# Directions for this task:
Where a line of the records holds the string "mark", copy that line.

# Data to use:
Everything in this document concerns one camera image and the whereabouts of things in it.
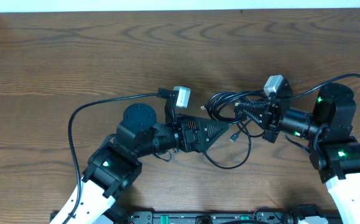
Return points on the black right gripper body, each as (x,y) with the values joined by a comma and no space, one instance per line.
(273,117)

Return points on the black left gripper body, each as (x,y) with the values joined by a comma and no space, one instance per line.
(185,135)

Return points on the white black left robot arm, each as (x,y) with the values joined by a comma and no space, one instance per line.
(115,165)

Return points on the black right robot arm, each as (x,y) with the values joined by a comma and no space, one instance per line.
(332,150)

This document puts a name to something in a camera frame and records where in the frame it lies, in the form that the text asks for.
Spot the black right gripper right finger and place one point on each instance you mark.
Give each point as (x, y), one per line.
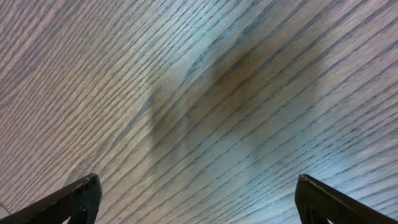
(317, 202)

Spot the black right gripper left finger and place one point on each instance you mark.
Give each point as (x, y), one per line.
(77, 202)

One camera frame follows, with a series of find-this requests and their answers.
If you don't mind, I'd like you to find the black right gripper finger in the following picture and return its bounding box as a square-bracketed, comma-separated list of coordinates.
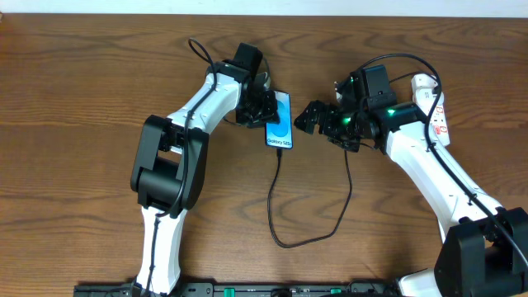
[296, 101, 328, 124]
[294, 115, 325, 134]

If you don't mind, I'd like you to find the blue Galaxy smartphone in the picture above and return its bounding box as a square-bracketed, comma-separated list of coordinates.
[265, 91, 294, 149]

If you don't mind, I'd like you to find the black USB charging cable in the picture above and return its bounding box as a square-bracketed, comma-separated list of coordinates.
[266, 71, 442, 250]

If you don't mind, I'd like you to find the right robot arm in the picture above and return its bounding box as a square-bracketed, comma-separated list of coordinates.
[294, 65, 527, 296]

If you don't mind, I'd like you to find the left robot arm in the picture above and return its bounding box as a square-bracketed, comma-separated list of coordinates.
[130, 39, 279, 296]

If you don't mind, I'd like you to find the white USB charger plug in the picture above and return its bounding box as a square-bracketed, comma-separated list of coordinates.
[411, 73, 438, 92]

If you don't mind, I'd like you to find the white power strip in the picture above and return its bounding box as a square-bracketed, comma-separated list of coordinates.
[412, 88, 450, 147]

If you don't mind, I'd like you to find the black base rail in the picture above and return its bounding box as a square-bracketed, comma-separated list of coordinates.
[73, 280, 401, 297]

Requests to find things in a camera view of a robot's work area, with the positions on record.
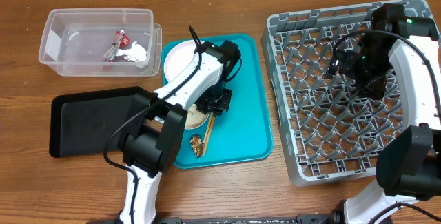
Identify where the white bowl with rice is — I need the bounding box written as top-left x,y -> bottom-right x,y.
185,104 -> 209,130

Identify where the white tissue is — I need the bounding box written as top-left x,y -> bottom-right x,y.
116,41 -> 147,68

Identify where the red snack wrapper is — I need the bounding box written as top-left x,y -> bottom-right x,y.
103,30 -> 130,62

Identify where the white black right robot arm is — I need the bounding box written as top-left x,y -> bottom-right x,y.
326,3 -> 440,223

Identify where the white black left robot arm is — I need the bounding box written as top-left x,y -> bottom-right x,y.
116,41 -> 242,223

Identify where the grey dishwasher rack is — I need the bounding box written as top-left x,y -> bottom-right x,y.
260,0 -> 441,187

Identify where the black waste tray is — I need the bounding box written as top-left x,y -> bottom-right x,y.
49,87 -> 156,158

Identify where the clear plastic waste bin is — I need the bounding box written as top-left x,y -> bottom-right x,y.
39,8 -> 163,77

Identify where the wooden chopstick left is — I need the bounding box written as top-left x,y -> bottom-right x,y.
203,113 -> 214,145

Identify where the wooden chopstick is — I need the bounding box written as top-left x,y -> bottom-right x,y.
203,113 -> 214,145
202,114 -> 215,156

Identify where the wooden chopstick right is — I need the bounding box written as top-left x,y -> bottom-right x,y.
202,114 -> 215,156

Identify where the teal plastic tray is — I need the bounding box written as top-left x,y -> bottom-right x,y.
174,34 -> 274,169

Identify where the brown food scrap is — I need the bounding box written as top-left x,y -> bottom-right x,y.
190,134 -> 204,158

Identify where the large white plate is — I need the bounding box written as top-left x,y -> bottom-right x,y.
163,40 -> 196,82

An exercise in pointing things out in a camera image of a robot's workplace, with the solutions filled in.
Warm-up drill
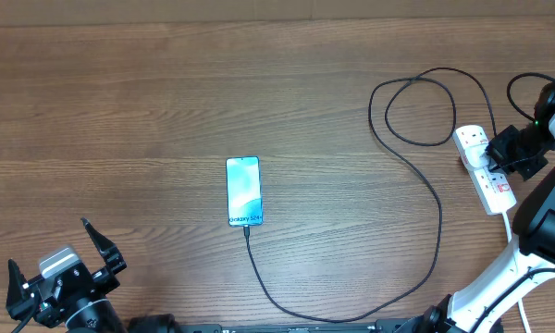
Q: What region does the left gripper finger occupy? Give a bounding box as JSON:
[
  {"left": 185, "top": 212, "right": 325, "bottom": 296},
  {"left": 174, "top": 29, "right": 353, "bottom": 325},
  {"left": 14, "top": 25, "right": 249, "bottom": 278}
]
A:
[
  {"left": 80, "top": 217, "right": 127, "bottom": 275},
  {"left": 6, "top": 259, "right": 40, "bottom": 321}
]

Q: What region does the black USB charging cable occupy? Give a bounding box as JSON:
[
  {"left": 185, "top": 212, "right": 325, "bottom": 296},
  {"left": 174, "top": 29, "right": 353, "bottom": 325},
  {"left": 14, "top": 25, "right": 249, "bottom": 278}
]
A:
[{"left": 242, "top": 67, "right": 499, "bottom": 324}]

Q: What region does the blue screen Galaxy smartphone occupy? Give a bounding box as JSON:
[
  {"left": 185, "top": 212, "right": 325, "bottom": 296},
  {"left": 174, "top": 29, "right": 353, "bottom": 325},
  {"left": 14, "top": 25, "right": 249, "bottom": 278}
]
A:
[{"left": 226, "top": 156, "right": 264, "bottom": 227}]

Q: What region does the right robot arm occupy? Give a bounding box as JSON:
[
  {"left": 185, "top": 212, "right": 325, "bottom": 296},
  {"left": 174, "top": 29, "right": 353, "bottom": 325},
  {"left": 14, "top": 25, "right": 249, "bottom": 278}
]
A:
[{"left": 398, "top": 78, "right": 555, "bottom": 332}]

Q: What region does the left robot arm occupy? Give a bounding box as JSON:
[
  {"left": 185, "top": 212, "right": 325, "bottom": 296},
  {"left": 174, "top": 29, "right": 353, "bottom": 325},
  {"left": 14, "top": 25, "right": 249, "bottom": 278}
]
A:
[{"left": 6, "top": 218, "right": 179, "bottom": 333}]

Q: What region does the white charger plug adapter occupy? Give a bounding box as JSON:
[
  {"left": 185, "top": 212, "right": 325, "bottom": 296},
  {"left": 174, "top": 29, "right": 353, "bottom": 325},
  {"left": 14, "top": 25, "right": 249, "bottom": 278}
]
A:
[{"left": 461, "top": 143, "right": 489, "bottom": 170}]

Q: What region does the white power extension strip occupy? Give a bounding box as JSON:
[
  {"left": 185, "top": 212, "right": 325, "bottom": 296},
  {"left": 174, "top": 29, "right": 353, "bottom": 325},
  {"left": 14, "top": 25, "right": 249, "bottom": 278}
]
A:
[{"left": 452, "top": 125, "right": 516, "bottom": 216}]

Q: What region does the white power strip cord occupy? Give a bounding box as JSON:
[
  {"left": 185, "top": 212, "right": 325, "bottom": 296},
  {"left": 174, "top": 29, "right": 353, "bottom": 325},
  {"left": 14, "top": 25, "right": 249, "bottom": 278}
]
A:
[{"left": 501, "top": 211, "right": 532, "bottom": 333}]

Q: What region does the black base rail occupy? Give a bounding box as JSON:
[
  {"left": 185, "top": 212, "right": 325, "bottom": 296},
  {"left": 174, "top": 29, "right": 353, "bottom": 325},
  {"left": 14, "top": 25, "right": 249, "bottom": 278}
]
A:
[{"left": 129, "top": 314, "right": 505, "bottom": 333}]

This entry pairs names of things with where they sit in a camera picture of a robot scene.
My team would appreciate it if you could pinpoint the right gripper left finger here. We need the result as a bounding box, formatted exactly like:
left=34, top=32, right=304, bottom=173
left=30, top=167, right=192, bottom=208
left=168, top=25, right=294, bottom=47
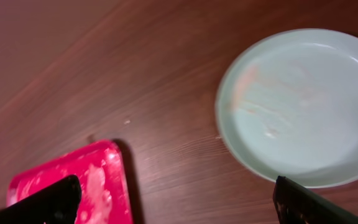
left=0, top=175, right=82, bottom=224

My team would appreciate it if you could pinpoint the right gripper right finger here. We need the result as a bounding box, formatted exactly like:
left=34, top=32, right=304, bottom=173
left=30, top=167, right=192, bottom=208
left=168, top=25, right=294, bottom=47
left=273, top=176, right=358, bottom=224

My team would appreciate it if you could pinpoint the light blue plate bottom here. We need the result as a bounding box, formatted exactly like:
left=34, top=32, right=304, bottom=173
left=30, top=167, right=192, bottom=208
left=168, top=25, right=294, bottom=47
left=215, top=29, right=358, bottom=189

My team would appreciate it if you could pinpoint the red plastic tray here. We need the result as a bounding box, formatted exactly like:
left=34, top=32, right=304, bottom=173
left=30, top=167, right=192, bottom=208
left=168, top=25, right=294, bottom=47
left=6, top=141, right=133, bottom=224

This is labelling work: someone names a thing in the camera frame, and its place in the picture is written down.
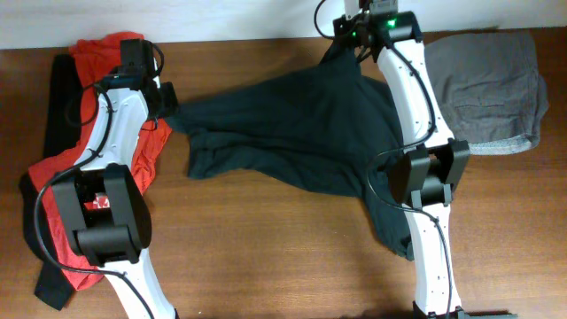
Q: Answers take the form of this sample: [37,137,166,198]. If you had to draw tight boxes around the black Nike t-shirt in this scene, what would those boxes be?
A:
[167,46,414,260]

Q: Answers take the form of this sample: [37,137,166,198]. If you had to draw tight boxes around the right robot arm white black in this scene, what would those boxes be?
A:
[333,0,470,318]

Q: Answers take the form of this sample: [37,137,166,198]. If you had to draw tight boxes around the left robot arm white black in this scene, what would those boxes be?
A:
[47,39,178,318]

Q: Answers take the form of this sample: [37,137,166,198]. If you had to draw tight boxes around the red printed t-shirt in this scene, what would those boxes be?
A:
[29,33,177,290]

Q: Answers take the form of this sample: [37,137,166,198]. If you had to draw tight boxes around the black garment under red shirt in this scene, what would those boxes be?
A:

# Result below:
Spot the black right gripper right finger and place one point on each instance you mark.
Spot the black right gripper left finger and place one point on each instance you mark.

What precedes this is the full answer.